* The task
Word for word, set down the full listing below.

···

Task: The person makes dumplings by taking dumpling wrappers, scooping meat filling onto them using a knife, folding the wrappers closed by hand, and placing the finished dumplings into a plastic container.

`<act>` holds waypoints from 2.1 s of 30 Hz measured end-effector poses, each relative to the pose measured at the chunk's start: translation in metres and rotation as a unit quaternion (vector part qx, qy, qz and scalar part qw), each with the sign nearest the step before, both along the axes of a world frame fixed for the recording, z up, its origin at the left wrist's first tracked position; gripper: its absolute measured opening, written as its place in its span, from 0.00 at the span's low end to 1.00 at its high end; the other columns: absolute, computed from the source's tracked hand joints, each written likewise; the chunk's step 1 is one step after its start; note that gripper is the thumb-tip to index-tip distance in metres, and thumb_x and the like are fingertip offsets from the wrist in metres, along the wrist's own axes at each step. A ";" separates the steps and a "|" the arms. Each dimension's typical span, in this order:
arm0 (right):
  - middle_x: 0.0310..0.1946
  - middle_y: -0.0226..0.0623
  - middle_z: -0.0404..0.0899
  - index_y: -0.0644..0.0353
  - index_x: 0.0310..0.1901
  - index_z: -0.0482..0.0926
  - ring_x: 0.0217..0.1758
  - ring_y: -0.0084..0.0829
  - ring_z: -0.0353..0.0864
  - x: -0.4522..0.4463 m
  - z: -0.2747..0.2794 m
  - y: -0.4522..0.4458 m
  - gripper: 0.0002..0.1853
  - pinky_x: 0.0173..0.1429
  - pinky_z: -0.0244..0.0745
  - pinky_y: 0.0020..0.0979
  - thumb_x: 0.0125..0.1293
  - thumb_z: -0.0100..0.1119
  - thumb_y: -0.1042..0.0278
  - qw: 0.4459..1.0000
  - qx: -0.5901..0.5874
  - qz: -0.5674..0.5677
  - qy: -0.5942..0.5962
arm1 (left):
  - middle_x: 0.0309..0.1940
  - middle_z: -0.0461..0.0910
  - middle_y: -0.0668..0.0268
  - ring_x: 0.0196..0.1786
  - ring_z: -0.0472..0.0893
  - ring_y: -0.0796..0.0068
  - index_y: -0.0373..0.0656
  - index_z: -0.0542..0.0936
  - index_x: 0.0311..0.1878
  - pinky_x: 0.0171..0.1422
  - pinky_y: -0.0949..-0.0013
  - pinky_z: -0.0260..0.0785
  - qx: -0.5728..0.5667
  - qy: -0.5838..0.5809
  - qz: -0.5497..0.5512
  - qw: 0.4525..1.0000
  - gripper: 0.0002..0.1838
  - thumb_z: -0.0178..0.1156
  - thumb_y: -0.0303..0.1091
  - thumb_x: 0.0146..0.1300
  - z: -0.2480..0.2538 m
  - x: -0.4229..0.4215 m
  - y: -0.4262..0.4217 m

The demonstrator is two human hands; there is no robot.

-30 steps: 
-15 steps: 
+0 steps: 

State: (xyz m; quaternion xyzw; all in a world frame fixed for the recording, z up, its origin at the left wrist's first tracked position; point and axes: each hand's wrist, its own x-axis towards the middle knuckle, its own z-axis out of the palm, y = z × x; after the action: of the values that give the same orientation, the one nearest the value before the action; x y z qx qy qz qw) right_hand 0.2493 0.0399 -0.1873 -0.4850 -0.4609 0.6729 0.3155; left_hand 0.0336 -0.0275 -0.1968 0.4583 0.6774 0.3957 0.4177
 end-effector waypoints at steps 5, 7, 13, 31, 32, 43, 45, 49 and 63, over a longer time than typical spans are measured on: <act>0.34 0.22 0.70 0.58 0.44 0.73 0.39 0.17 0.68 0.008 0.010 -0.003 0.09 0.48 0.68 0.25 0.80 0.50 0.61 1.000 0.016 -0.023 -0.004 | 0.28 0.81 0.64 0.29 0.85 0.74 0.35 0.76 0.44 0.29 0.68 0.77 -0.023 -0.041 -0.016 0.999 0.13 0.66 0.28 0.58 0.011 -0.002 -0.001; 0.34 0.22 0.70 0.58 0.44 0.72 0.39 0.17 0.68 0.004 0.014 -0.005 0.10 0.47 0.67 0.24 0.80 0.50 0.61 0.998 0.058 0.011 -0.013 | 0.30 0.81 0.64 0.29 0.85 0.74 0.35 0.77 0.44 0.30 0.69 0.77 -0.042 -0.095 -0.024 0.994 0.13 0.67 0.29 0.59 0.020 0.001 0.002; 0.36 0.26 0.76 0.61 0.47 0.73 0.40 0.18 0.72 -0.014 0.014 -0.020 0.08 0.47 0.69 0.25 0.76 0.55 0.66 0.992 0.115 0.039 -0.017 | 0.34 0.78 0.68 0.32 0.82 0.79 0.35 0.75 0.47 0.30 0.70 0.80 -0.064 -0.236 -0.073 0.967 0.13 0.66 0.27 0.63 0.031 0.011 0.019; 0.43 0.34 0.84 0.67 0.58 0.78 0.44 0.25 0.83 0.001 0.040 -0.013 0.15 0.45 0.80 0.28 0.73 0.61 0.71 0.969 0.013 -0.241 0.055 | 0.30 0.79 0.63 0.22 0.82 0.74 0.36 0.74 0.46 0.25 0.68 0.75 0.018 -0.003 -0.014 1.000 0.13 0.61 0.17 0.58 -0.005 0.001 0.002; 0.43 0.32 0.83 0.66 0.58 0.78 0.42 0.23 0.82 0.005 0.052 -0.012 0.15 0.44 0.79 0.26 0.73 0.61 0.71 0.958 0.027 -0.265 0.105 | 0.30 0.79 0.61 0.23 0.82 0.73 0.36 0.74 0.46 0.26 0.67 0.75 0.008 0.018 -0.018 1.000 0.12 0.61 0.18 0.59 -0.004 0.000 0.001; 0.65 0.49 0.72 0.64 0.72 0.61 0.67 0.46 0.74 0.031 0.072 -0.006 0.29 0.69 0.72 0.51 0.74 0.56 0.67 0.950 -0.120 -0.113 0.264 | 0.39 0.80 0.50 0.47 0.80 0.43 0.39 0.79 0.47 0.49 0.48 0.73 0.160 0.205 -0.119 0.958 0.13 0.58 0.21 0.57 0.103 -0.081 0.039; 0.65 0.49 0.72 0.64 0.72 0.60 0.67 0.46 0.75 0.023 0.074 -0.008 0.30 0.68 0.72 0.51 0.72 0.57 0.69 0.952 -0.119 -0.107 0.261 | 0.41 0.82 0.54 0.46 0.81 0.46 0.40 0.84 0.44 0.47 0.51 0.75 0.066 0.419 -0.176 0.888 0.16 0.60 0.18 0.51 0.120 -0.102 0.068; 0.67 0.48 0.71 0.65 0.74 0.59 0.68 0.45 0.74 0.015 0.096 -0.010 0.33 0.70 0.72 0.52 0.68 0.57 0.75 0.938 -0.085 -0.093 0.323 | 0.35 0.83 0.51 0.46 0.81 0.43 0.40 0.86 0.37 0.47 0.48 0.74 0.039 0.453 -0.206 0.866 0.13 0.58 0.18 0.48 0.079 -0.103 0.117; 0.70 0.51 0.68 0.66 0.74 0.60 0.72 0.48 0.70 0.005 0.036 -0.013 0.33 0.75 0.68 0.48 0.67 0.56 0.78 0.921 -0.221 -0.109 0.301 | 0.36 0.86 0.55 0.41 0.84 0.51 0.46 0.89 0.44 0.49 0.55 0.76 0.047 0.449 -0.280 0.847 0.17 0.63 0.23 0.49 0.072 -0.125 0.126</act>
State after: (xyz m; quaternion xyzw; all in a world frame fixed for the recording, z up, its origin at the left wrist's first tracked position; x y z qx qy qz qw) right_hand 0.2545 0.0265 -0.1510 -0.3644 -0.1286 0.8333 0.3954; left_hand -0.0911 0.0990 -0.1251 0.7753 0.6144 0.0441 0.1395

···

* Your response
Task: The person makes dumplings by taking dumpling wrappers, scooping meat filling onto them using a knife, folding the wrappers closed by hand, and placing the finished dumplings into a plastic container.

`<act>` holds waypoints from 2.1 s of 30 Hz measured end-effector poses, each relative to the pose measured at the chunk's start: translation in metres and rotation as a unit quaternion (vector part qx, qy, qz and scalar part qw), each with the sign nearest the step before, both along the axes of a world frame fixed for the recording, z up, its origin at the left wrist's first tracked position; gripper: its absolute measured opening, written as its place in its span, from 0.00 at the span's low end to 1.00 at its high end; the other columns: absolute, computed from the source's tracked hand joints, each written likewise; the chunk's step 1 is one step after its start; note that gripper is the thumb-tip to index-tip distance in metres, and thumb_x and the like are fingertip offsets from the wrist in metres, along the wrist's own axes at each step. A ";" separates the steps and a "|" the arms. Each dimension's typical span, in this order:
arm0 (right):
  - middle_x: 0.0310..0.1946
  - middle_y: -0.0226..0.0623
  - middle_z: -0.0404..0.0899
  - index_y: -0.0644..0.0353
  - index_x: 0.0310..0.1901
  - index_z: -0.0482..0.0926
  - ring_x: 0.0217..0.1758
  - ring_y: -0.0084..0.0829
  - ring_z: -0.0353..0.0864
  - x: -0.4522..0.4463 m
  - z: -0.2747..0.2794 m
  - y: -0.4522..0.4458 m
  - gripper: 0.0002..0.1853
  - pinky_x: 0.0173..0.1429
  - pinky_z: -0.0244..0.0745
  - pinky_y: 0.0020..0.0979
  - thumb_x: 0.0125..0.1293
  - thumb_z: -0.0100..0.1119
  - thumb_y: -0.1042..0.0278
  - qw: 0.4459..1.0000
  - qx: -0.5901..0.5874
  - qz: -0.5674..0.5677
  - qy: -0.5942..0.5962
arm1 (left):
  - middle_x: 0.0309..0.1940
  - middle_z: -0.0461..0.0910
  - middle_y: -0.0668..0.0268
  - ring_x: 0.0196..0.1786
  - ring_z: -0.0472..0.0893
  - ring_y: -0.0796..0.0068
  - index_y: -0.0373..0.0656
  - index_z: -0.0542..0.0936
  - index_x: 0.0311..0.1878
  - pinky_x: 0.0171..0.1422
  - pinky_y: -0.0949..-0.0013
  - pinky_z: -0.0260..0.0785
  - qx: -0.5728..0.5667
  - qy: -0.5838..0.5809
  - qz: -0.5497..0.5512
  - qw: 0.4525..1.0000
  - gripper: 0.0002..0.1838
  - thumb_z: -0.0178..0.1156
  - thumb_y: -0.0303..0.1091
  - thumb_x: 0.0146..0.1300
  - z: -0.2480..0.2538 m
  - x: -0.4229..0.4215 m
  - y: -0.4262..0.4217 m

The demonstrator is two human hands; there is no robot.

-30 steps: 
-15 steps: 
+0 steps: 

State: (xyz m; quaternion xyzw; all in a world frame fixed for the recording, z up, its origin at the left wrist's first tracked position; point and axes: each hand's wrist, its own x-axis towards the middle knuckle, its own z-axis out of the palm, y = z × x; after the action: of the values that give the same orientation, the one nearest the value before the action; x y z qx qy qz qw) right_hand 0.2493 0.0399 -0.1873 -0.4850 -0.4609 0.6729 0.3155; left_hand 0.0336 -0.0275 -0.1968 0.4583 0.6774 0.3957 0.4177
 end-effector waypoints at steps 5, 7, 13, 31, 32, 43, 45, 49 and 63, over a longer time than typical spans are measured on: <act>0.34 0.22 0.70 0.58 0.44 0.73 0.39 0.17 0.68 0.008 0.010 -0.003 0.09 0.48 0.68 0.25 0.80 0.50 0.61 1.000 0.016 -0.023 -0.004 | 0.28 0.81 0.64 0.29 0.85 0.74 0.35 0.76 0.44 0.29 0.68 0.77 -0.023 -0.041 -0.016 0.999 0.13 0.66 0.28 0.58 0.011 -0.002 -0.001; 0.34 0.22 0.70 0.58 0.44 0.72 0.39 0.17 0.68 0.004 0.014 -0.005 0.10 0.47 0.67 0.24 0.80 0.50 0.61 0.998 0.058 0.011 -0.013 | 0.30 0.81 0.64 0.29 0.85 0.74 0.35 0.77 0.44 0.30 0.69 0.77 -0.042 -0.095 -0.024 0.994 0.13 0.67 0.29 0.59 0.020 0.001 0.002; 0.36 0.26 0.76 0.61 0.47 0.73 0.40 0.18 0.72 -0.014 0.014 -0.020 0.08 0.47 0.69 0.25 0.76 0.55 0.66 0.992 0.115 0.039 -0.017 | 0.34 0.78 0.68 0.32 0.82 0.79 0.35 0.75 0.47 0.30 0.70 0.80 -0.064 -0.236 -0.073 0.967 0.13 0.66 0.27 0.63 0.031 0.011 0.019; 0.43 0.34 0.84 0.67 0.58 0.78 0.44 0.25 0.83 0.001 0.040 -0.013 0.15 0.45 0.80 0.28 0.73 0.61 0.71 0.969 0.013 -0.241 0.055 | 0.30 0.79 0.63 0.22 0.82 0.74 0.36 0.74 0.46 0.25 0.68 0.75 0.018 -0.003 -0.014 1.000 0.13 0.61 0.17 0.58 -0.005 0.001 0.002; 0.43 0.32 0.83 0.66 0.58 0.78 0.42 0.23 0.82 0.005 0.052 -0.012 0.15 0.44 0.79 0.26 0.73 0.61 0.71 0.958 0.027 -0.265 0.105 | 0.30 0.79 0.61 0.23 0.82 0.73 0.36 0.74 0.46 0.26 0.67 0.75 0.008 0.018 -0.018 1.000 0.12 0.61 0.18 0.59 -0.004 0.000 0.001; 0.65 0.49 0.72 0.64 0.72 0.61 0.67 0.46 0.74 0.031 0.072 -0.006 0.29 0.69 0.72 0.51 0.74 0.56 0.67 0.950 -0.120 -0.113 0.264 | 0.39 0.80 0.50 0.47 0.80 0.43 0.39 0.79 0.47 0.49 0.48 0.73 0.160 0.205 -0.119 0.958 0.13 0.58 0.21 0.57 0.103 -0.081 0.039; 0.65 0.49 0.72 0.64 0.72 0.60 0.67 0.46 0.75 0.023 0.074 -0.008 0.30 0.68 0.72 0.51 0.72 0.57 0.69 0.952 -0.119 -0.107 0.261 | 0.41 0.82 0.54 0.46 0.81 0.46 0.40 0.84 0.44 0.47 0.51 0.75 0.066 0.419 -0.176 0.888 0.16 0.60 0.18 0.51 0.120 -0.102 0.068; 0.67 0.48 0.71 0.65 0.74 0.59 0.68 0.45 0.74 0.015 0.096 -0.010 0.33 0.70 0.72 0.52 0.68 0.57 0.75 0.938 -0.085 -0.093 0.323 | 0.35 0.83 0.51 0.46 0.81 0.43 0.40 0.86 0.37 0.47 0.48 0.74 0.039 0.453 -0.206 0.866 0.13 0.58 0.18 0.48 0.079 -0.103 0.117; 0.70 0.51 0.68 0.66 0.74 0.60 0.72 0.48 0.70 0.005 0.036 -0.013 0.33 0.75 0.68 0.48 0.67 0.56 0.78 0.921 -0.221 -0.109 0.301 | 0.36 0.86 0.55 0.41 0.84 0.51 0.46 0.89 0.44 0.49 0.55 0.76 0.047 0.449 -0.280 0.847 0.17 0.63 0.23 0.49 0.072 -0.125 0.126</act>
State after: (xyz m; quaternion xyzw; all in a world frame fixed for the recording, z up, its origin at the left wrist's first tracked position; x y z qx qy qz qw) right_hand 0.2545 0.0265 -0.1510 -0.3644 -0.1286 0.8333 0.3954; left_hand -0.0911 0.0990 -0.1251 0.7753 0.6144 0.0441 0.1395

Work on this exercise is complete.